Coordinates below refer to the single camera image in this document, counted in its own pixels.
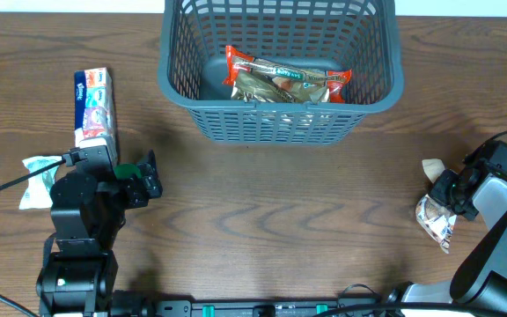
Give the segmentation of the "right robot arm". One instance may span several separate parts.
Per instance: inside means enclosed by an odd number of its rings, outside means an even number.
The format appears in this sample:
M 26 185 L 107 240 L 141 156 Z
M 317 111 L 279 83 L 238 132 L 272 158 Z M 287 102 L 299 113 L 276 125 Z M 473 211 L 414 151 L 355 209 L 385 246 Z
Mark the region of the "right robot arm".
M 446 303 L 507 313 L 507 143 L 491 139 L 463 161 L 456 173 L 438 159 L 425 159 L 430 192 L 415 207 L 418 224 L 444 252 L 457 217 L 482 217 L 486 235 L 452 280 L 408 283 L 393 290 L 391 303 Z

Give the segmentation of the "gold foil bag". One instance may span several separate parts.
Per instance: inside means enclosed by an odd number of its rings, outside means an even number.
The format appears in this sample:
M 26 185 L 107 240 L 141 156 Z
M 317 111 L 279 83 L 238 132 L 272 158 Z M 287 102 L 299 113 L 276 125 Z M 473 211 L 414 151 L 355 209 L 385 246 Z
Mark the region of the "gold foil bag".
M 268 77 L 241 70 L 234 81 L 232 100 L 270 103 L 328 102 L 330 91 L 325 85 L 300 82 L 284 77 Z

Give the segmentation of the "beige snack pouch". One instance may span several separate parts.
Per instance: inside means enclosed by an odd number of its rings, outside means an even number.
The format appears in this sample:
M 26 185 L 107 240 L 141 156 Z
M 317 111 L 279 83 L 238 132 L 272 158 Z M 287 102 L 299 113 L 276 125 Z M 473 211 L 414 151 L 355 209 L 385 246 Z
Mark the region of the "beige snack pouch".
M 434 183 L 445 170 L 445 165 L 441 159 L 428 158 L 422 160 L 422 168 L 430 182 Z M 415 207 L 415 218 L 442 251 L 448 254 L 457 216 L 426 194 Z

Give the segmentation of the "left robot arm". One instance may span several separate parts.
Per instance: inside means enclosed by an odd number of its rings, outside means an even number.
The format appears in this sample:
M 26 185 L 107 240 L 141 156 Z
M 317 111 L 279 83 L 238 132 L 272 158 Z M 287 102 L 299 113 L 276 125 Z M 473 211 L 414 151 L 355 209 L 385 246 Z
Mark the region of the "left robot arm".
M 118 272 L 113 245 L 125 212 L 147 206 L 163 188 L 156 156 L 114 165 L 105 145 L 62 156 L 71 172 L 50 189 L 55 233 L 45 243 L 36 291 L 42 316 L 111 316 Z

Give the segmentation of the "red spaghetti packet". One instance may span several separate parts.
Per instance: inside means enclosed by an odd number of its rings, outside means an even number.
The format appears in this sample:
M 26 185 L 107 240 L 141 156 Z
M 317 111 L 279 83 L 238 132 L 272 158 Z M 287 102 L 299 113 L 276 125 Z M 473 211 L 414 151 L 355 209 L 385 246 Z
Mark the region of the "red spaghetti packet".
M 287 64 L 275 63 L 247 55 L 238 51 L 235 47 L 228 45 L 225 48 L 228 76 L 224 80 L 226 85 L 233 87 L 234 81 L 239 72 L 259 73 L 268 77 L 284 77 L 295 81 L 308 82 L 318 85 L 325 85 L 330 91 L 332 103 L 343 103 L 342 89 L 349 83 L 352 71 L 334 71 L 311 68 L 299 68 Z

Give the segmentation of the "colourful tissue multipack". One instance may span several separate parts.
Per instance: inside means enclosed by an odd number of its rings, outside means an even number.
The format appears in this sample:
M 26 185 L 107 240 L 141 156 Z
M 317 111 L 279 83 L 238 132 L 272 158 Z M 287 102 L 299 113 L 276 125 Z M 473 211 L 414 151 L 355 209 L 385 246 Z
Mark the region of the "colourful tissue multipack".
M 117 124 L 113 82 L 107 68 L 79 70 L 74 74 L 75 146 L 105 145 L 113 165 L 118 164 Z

---

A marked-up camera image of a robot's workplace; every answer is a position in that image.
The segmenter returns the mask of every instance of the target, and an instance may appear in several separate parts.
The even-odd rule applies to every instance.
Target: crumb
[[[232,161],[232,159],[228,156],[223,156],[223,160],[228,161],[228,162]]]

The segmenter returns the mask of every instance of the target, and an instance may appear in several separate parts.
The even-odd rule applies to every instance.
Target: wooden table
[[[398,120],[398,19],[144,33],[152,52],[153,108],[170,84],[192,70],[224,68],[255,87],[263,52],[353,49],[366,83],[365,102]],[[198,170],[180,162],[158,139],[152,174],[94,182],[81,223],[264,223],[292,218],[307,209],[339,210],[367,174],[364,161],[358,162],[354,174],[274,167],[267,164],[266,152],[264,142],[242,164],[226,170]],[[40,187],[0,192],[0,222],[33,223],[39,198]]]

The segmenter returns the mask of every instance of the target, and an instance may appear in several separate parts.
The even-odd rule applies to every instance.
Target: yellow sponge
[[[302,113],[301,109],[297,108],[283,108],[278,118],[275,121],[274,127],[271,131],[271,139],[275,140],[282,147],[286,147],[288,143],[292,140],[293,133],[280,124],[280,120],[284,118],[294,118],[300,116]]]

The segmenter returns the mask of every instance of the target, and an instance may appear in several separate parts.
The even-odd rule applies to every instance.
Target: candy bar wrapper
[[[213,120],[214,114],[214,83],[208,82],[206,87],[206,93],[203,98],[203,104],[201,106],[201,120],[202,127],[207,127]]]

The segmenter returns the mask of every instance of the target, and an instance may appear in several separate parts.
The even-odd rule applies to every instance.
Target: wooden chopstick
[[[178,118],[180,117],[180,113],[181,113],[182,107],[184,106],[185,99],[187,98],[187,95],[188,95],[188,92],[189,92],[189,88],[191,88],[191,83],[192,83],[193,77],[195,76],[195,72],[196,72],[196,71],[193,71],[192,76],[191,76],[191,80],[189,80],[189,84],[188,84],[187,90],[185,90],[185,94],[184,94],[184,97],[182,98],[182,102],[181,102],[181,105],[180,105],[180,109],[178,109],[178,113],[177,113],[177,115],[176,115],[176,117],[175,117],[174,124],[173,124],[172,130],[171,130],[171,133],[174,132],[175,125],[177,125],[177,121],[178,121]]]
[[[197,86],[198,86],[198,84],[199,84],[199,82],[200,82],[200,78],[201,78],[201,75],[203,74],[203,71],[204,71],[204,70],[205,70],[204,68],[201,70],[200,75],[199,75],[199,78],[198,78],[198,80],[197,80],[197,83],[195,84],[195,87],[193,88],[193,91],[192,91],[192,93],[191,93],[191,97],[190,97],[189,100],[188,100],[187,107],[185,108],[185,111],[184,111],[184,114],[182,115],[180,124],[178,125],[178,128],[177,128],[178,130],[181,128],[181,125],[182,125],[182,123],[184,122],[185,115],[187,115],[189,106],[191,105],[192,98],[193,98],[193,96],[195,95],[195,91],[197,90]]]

_The task_.
Using the records above, report each line with the string "camera".

_Exercise answer_.
Coordinates below refer to the single camera image in this document, counted in its own pixels.
A marked-up camera image of a robot's workplace; every answer is a position in that image.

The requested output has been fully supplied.